* **Your instructions**
The records below are to be set down again exactly, with the pictures left out.

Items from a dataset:
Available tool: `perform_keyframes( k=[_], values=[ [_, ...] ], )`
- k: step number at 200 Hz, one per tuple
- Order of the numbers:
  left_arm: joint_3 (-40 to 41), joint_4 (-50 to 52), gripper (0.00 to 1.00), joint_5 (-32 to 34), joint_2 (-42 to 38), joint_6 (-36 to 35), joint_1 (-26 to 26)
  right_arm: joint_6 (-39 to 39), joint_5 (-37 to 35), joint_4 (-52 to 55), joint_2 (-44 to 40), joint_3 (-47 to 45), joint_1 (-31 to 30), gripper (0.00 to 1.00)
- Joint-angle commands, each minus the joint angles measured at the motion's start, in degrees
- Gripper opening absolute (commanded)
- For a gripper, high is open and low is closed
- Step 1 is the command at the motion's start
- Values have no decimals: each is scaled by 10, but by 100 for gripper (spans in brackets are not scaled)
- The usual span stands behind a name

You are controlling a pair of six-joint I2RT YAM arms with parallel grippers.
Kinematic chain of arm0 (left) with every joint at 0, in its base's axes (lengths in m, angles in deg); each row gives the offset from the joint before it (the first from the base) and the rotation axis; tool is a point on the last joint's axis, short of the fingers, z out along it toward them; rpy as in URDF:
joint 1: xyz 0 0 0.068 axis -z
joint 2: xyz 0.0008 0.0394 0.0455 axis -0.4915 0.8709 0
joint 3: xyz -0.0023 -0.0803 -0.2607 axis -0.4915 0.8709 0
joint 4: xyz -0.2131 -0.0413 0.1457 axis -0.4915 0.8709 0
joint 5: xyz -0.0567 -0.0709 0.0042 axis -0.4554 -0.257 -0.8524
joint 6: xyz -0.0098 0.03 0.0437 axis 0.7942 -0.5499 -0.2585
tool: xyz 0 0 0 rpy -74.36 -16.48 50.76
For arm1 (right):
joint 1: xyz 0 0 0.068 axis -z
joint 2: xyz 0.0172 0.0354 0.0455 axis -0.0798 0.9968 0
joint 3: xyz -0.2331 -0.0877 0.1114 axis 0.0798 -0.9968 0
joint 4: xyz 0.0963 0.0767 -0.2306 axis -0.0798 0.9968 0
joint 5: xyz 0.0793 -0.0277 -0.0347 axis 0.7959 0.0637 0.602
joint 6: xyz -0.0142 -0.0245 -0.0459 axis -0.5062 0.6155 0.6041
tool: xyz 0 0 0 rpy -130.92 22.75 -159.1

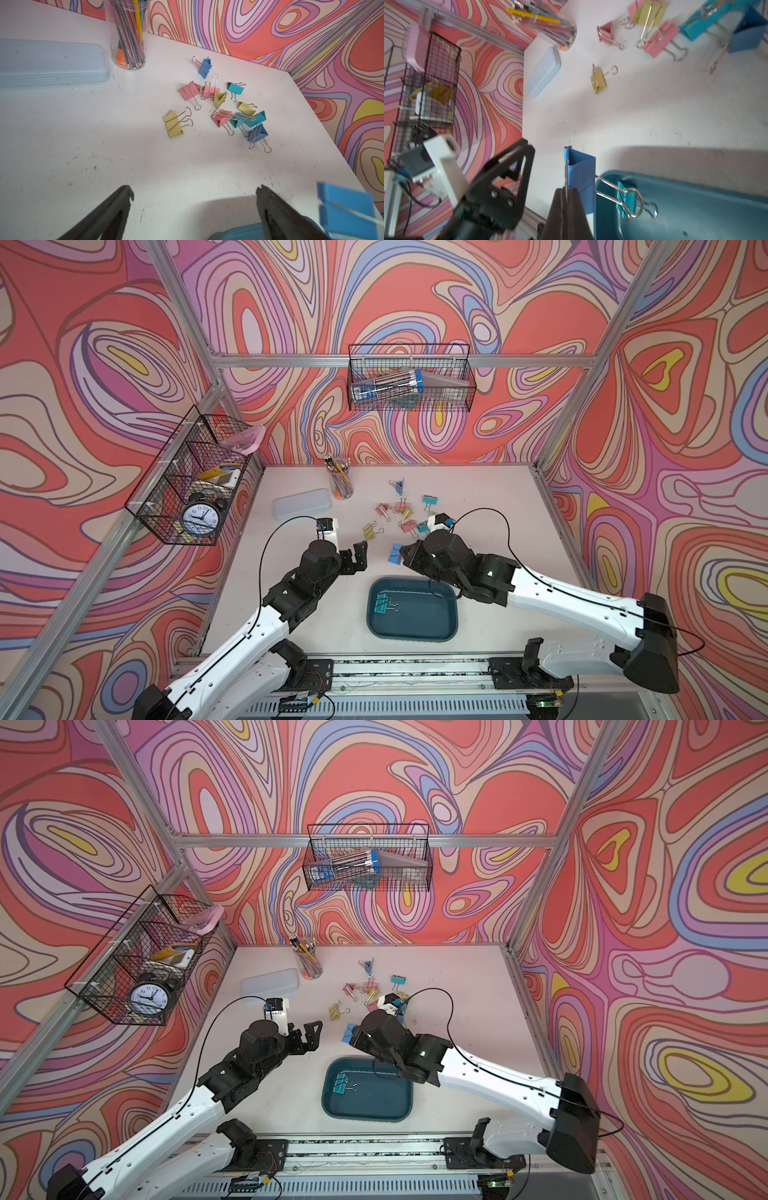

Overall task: Put the binder clips in the storage box
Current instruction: Place the binder clip in the storage box.

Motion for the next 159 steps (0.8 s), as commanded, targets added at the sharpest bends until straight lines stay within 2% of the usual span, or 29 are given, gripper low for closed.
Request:
perform_keyframes(
  k=[1,24,54,79,121,128,143,159],
  values=[
    [-11,-13,99,7,5,-12,-5,-37,-25,129,-20,-41,-34,0],
    [-13,-16,99,6,9,-13,-7,-57,-7,128,-18,-80,-54,0],
    [-14,-15,99,4,13,-20,-8,-73,39,11,27,-132,-54,0],
    [-20,-8,99,-1,21,-32,-9,-80,58,-65,82,-138,-55,0],
    [-48,24,99,-16,66,-39,-15,-101,58,-123,120,-160,-55,0],
    [-57,30,95,-19,78,-35,-17,-102,60,-127,123,-163,-54,0],
    [-82,42,81,-39,109,-34,-24,-104,65,-134,124,-169,-55,8],
    [-122,64,65,-55,156,-40,-25,-105,66,-125,112,-172,-54,21]
  ],
)
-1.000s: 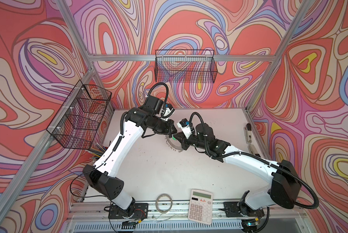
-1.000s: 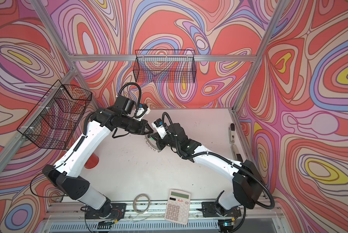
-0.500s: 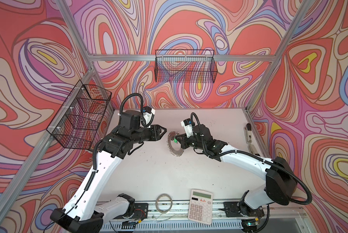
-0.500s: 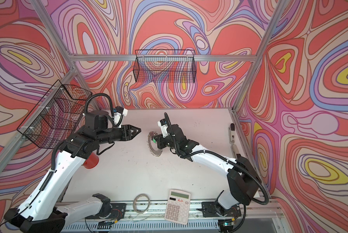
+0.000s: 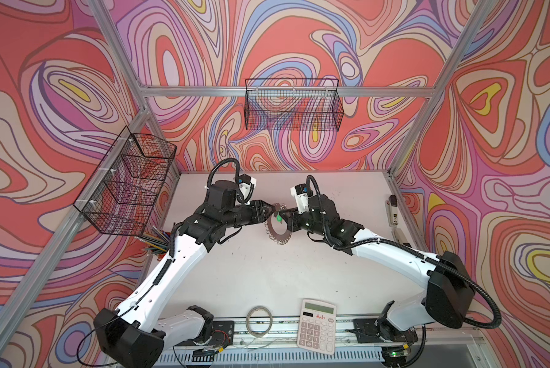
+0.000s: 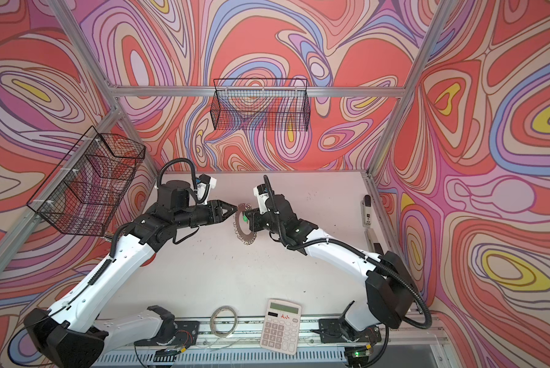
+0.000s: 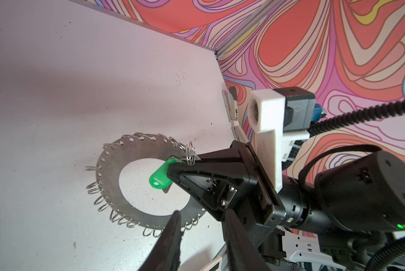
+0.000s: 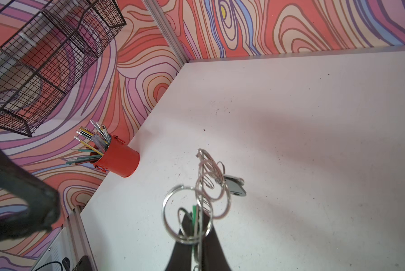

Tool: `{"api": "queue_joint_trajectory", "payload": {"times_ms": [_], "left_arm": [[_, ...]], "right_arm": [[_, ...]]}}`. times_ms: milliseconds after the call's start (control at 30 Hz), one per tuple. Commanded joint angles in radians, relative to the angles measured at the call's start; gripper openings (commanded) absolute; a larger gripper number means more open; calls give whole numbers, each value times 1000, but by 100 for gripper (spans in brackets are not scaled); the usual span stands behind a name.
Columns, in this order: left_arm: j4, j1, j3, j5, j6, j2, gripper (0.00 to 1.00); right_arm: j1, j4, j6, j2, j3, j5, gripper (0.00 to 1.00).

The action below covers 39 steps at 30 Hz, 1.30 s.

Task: Attach keys to a key ring
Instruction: Insert the key into the keyring.

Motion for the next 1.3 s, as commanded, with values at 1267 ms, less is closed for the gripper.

* **Response to the task**
Available tool: `perform_keyframes( k=[_], values=[ [_, ...] ], )`
- k: step number at 200 Hz, one per tuple
- Order of the numbers:
  left_arm: joint_3 (-40 to 41), joint_4 (-50 to 52), gripper (0.00 to 1.00), joint_5 (-32 to 34), joint_2 (-42 to 38), joint_6 (-36 to 35), joint_1 (-26 to 26)
  right_arm: joint_6 (-39 to 39), joint_5 (-37 to 35), joint_4 (-52 to 55), joint_2 (-44 to 40), joint_3 (-47 to 45), joint_1 (-31 to 30), gripper (0.00 to 1.00)
- Joint-angle commands, each minus the joint angles measured at the motion's start, in degrees
- Gripper opening absolute (commanded)
- For a gripper, high is open and low is closed
- Step 1 is the command at the motion's start
- Values have no decimals: each is scaled by 10, but by 100 for gripper (spans in brackets are not scaled)
- The usual span stands behind a name

You are controlling a pair of six-joint I2RT YAM arms with parallel grippers.
Kinematic chain of arm0 (left) with every joint at 0, in its base's axes (lengths in m, angles in deg); each row gives the offset from the joint before it (the first from the base) and the rotation axis; tool is a point on the last joint's axis, short of the fingers, z out along it toward them; rpy as in URDF:
joint 1: xyz 0 0 0.068 axis -z
joint 2: xyz 0.0008 0.0394 0.0455 axis -0.4915 0.8709 0
joint 3: xyz -0.0023 -0.0803 -0.2607 axis -0.4915 0.8709 0
joint 4: xyz -0.2131 -0.0413 0.1457 axis -0.4915 0.8709 0
joint 5: xyz -0.0567 -0.0709 0.0042 axis -0.4554 -0.257 -0.8524
joint 6: xyz -0.0098 0.03 0.0437 axis 0.7942 -0.5499 -0.2585
tool: xyz 0 0 0 rpy -74.36 -16.48 50.76
For arm1 (right):
joint 1: xyz 0 0 0.068 axis -z
joint 2: xyz 0.0172 0.0354 0.0455 axis -0.0798 0.9968 0
joint 3: xyz -0.2331 -0.0877 0.1114 axis 0.0798 -0.9968 0
joint 4: xyz 0.0963 0.0767 -0.2306 axis -0.0798 0.9968 0
joint 5: xyz 0.0793 -0.0277 -0.0347 axis 0.7959 0.0637 0.602
joint 6: xyz -0.0142 -0.0245 -0.0459 axis -0.5062 0.6155 0.6041
tool: xyz 0 0 0 rpy -130.92 22.75 -159.1


Overall task: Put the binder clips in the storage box
Current instruction: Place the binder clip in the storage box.

Motion for the next 159 steps (0.8 s), as commanded, targets added at the sharpest bends until straight lines stay within 2% of the usual span, or 29 are given, gripper low for closed.
Request:
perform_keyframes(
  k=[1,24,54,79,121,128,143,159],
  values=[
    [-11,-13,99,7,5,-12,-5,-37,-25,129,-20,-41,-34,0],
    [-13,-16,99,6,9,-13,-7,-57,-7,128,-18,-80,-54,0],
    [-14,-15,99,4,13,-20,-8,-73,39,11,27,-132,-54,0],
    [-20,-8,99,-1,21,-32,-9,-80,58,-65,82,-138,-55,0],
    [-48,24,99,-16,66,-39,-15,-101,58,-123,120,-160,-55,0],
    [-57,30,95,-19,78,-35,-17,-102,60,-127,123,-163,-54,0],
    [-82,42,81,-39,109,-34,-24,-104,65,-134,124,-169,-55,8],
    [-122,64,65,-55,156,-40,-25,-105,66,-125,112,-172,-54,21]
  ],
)
-1.000s: 
-1.000s: 
-0.500s: 
-0.500s: 
+0.000s: 
+0.000s: 
+0.000s: 
+0.000s: 

Tool: `{"api": "queue_joint_trajectory", "payload": {"times_ms": [_], "left_arm": [[_, ...]], "right_arm": [[_, ...]]}}`. times_ms: milliseconds after the call's start (control at 30 Hz), one per tuple. Commanded joint angles in radians, relative to the angles measured at the call's start; gripper openings (commanded) absolute; a larger gripper number means more open; calls give whole numbers, each value times 1000, but by 100 for gripper (spans in brackets are not scaled); the usual span stands behind a name.
Columns, in this order: left_arm: j4, j1, j3, j5, j6, j2, gripper (0.00 to 1.00); right_arm: j1, j4, j6, j2, j3, j5, gripper (0.00 to 1.00).

The action below covers 39 steps at 30 Hz, 1.30 s.

Task: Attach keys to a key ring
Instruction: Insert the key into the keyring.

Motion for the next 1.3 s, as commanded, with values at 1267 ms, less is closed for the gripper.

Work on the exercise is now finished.